Wedding Ceremony Outline – How to Not Mess Up

I got asked to be a groomsman this year for the first time ever. I've been participating in Vietnamese style weddings my whole life. The Vietnamese wedding ceremonies are definitely a little different than what you see in Catholic (Christian?) weddings. I have a knack for over-preparing – so I decided to do a little research and put together a “wedding ceremony outline” – you know, to help guide me through the day. It's a little silly but feeling somewhat prepared seemed like a good idea. The real deal wasn't a disaster but there's definitely some things to keep in mind that wasn't in the outline. So here's my “wedding ceremony outline” for what it's worth – and my comments on what NOT to do. All based on real world experience of course. Don't make the same mistakes I (we) did.

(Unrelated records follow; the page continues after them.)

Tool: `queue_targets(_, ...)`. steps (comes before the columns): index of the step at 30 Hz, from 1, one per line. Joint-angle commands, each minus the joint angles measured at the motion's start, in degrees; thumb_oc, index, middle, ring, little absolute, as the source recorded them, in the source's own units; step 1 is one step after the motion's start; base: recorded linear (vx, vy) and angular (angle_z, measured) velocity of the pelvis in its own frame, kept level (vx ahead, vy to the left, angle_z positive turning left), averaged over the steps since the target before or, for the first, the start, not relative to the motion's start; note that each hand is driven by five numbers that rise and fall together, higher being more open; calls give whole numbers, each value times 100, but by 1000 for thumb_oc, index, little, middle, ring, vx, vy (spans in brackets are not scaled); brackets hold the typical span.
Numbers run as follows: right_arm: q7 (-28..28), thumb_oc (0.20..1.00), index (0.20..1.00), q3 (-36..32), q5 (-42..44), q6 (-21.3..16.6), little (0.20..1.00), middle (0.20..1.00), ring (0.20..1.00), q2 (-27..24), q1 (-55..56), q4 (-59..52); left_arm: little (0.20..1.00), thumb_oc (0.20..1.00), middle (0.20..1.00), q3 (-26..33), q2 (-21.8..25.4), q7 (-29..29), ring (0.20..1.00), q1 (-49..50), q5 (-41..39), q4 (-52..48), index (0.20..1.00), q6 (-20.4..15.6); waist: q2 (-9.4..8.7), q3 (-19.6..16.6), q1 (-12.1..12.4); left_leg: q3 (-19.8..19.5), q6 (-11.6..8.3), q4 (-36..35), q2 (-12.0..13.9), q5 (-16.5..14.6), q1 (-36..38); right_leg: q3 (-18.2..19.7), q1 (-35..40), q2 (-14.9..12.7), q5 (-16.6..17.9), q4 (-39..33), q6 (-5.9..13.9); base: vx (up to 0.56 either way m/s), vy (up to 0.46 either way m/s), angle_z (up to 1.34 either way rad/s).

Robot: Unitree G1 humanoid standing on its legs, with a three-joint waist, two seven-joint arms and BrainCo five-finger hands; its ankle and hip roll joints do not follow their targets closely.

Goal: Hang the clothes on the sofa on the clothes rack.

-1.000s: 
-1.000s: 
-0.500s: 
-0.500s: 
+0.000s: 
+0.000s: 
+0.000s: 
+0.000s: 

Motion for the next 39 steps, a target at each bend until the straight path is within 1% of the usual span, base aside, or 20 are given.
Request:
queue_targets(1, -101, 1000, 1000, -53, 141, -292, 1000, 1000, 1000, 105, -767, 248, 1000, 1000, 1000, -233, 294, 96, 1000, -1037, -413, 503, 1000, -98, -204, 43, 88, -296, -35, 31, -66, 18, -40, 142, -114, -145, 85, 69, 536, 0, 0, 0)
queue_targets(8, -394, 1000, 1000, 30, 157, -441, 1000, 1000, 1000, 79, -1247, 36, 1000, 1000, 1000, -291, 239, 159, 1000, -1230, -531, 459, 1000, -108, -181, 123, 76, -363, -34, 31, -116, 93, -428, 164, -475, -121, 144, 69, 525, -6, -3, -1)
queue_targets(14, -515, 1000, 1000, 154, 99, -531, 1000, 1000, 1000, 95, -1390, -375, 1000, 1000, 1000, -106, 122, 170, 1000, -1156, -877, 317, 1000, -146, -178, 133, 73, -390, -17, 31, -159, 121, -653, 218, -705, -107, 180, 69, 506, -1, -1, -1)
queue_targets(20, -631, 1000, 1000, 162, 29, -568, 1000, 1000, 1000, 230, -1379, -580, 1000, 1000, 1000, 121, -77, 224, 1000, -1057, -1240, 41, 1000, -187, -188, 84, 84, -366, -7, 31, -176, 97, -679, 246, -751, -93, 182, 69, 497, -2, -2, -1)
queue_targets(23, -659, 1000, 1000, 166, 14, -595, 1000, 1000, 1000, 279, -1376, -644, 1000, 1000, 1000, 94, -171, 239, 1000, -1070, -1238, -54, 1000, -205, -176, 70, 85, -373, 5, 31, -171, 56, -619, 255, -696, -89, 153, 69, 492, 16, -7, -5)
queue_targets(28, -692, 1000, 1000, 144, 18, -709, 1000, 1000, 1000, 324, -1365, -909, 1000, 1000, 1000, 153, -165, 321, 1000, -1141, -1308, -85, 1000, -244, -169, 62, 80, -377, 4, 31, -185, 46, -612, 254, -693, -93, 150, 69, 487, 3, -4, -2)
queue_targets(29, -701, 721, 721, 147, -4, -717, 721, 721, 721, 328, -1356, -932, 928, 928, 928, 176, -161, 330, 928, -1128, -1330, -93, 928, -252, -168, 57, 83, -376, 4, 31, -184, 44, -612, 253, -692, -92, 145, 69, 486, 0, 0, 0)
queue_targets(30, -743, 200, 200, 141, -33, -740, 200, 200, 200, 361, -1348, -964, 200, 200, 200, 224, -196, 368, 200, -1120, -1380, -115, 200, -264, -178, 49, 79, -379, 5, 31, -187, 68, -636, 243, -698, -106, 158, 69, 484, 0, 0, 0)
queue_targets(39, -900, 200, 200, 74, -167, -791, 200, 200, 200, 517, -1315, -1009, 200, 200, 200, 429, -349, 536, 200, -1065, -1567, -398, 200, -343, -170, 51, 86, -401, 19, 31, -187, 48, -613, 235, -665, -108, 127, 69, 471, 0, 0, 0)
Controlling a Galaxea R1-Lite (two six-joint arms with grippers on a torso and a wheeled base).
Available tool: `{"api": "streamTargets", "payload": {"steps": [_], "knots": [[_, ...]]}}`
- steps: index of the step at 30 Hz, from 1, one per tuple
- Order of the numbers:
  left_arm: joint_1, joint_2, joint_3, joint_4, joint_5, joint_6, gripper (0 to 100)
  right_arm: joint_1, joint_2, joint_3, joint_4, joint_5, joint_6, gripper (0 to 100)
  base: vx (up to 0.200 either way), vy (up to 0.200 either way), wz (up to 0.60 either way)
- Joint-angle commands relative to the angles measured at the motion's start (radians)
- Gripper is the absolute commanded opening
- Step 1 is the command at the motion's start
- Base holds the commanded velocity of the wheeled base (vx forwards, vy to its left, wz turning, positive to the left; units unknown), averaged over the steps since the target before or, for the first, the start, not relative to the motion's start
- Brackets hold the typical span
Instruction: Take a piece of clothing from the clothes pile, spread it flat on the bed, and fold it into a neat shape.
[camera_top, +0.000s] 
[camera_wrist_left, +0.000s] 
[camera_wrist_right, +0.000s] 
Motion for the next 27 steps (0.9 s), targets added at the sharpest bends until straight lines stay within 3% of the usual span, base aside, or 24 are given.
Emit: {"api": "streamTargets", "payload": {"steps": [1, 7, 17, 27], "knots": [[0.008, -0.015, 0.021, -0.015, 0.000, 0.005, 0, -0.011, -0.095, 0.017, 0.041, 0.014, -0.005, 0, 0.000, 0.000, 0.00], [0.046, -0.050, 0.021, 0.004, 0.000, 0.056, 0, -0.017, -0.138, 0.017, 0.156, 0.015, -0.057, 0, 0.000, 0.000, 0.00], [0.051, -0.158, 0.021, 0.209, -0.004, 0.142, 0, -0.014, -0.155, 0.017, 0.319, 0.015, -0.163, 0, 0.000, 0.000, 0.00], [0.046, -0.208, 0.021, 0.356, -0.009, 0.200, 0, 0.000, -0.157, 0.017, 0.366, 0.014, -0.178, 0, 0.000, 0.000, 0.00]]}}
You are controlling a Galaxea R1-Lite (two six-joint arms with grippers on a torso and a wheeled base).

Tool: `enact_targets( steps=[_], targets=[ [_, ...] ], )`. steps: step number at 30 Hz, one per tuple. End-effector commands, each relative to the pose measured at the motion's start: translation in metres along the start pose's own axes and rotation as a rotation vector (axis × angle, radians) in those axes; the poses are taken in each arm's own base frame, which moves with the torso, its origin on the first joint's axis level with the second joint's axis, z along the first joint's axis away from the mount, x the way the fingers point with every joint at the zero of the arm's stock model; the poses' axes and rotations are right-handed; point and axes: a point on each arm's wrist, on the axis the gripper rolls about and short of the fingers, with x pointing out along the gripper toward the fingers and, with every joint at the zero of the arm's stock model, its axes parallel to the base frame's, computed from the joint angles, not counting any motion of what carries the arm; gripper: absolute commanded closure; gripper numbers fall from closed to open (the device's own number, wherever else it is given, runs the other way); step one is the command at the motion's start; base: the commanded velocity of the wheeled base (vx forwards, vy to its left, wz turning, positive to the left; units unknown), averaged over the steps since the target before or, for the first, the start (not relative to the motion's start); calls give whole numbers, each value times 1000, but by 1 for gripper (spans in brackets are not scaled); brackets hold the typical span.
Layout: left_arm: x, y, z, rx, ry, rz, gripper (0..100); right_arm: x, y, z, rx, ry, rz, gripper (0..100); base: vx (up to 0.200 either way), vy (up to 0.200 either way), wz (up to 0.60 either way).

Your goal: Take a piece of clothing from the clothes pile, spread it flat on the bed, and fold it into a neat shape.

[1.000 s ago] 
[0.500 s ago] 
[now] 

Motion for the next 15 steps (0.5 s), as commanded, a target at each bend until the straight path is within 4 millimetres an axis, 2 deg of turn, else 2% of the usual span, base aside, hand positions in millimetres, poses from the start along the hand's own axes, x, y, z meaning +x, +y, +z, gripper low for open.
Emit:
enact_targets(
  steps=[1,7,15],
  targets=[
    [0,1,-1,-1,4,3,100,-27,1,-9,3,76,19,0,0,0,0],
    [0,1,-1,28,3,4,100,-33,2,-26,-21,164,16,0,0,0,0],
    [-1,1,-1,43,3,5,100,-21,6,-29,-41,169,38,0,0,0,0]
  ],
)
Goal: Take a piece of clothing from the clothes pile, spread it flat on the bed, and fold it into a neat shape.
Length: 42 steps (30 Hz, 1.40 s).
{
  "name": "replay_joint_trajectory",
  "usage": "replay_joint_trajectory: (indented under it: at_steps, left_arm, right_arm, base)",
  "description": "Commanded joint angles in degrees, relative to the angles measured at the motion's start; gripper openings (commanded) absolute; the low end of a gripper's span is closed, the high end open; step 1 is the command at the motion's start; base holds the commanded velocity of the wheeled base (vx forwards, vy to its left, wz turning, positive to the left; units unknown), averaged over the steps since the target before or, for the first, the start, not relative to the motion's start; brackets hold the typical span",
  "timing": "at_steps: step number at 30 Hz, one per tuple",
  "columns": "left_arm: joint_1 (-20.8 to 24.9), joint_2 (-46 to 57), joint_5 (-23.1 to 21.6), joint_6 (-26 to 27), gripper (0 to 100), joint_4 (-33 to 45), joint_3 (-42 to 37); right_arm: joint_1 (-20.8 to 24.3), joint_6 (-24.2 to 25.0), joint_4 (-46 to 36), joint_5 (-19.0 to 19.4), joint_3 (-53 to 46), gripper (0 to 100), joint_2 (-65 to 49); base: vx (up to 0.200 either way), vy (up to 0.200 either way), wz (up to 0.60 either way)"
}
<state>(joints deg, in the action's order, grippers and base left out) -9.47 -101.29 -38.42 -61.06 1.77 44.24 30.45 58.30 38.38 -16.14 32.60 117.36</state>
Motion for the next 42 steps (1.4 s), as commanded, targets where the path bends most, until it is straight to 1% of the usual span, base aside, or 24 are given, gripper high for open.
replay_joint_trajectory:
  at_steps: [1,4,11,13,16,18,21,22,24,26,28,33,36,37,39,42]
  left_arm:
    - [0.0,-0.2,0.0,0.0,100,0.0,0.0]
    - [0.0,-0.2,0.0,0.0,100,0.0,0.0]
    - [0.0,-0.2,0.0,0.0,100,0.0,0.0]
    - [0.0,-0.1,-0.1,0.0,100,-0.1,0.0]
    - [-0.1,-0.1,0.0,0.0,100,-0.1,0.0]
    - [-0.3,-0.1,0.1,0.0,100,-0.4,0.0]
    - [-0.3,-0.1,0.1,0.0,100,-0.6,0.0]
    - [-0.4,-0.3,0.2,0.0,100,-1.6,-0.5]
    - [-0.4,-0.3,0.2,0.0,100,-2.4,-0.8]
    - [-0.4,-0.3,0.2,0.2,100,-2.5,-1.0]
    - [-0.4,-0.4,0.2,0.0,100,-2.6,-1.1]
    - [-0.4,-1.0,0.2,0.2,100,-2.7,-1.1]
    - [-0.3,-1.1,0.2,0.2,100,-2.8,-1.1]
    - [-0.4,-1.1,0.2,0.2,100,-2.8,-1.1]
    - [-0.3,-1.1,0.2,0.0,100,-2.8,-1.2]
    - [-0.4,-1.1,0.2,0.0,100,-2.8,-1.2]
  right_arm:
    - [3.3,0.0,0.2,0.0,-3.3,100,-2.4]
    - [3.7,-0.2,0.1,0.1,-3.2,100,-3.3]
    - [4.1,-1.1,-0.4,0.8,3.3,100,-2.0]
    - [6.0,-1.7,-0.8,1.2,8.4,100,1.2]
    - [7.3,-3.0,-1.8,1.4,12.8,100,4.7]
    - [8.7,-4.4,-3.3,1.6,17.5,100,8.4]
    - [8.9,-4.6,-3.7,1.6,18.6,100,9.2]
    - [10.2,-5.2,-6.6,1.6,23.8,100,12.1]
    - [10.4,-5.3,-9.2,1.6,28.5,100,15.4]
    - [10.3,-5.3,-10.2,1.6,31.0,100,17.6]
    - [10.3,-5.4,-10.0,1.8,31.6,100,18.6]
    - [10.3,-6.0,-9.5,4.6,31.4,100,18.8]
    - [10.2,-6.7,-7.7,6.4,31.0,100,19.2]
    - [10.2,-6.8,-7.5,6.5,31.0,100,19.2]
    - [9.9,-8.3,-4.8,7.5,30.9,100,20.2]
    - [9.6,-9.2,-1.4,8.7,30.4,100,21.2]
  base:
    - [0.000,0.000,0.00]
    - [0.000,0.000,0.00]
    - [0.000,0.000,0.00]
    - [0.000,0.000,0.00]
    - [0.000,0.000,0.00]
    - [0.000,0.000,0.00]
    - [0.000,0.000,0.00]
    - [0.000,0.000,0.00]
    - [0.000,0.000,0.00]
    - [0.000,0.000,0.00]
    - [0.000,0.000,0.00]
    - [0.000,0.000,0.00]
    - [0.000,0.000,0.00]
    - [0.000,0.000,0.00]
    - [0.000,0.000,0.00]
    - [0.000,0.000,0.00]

1. Pre-wedding prep: There's a lot going on right now. Usually the bride and groom are in last minute preparations. They're calming their nerves, practicing their vows (or should be), etc.

  • What NOT to do: As a groomsman – there's little to do. Most of the work is being handled by the bridesmaids at this point. The only thing you shouldn't do is – be late! Trust me – this stresses so many people out to the point of tears and hate texts. Just show up on time and save people the stress.

2. The wedding procession: This is when everyone walks down the aisle. I won't go into the order and who goes with who. You can find that elsewhere. But this is probably THE MOST important part of the wedding. For those who have been to one, this might seem obvious – but for a newbie – it doesn't hit you until you live through it. Everyone is looking, waiting, anticipating. Whoa.

  • What NOT to do: It's simple – DO NOT mess this up. Other than if someone forgets the ring, this is what people will remember. When they see the everyone walk in – there's a million emotions running. What follows after is merely customary. There's a reason why people have started to vamp this part up a little bit. We did. It worked out – but I'm glad it did.

3. The officiant part: The officiant is the “master of ceremony” so to speak. The officiant plays such a big role. They pretty much run the show – from the introductory remarks to the introduction of the newly married couple. If anyone needs a ceremony outline – it shouldn't be the officiant. They've usually done it before and legally capable of doing it.

  • What NOT to do: Do not surprise the officiant, ever. This is their show to run and everything must include them. Somehow, with all the commotion – no one told the officiant our plans for the procession until the last moment. Not a big deal (to us) but for someone who's trying to set the tone of the wedding – not telling him was not cool. So do yourself a favor and keep them in the loop – early.

4. The vows and rings: Self explanatory.

  • What NOT to do: Do not let your groom go up there without practicing! Ours was a nervous wreck and stumbled through his entire speech. In the end, it was fine because we could tell he was nervous – but do everyone a favor and practice with him right beforehand.

5. Closing: This is when the officiant says things like “By the power vested in me…You may now kiss the bride.” This part is usually pretty generic. The officiant may choose to read a poem or something after the vows but most steer clear.

  • What NOT to do: As a groomsman – be sure to remind the officiant on whether the bride plans on changing her name. Our officiant forgot that was the case for us and introduced the new couple as Mr. and Mrs. XYZ. Seems trivial but do not let him/her do that. No one noticed of course – except for the most important person. She was “slightly” peeved – it was a sensitive subject to begin with.

So that's it – a pretty basic wedding ceremony outline. I won't get into the reception. That's a whole other list of do's and don'ts. If I could summarize the outline, it's this:

  1. Show up on time.
  2. The officiant is the event boss.
  3. Help your groom calm his nerves.
  4. DO NOT get the bride annoyed/angry/peeved.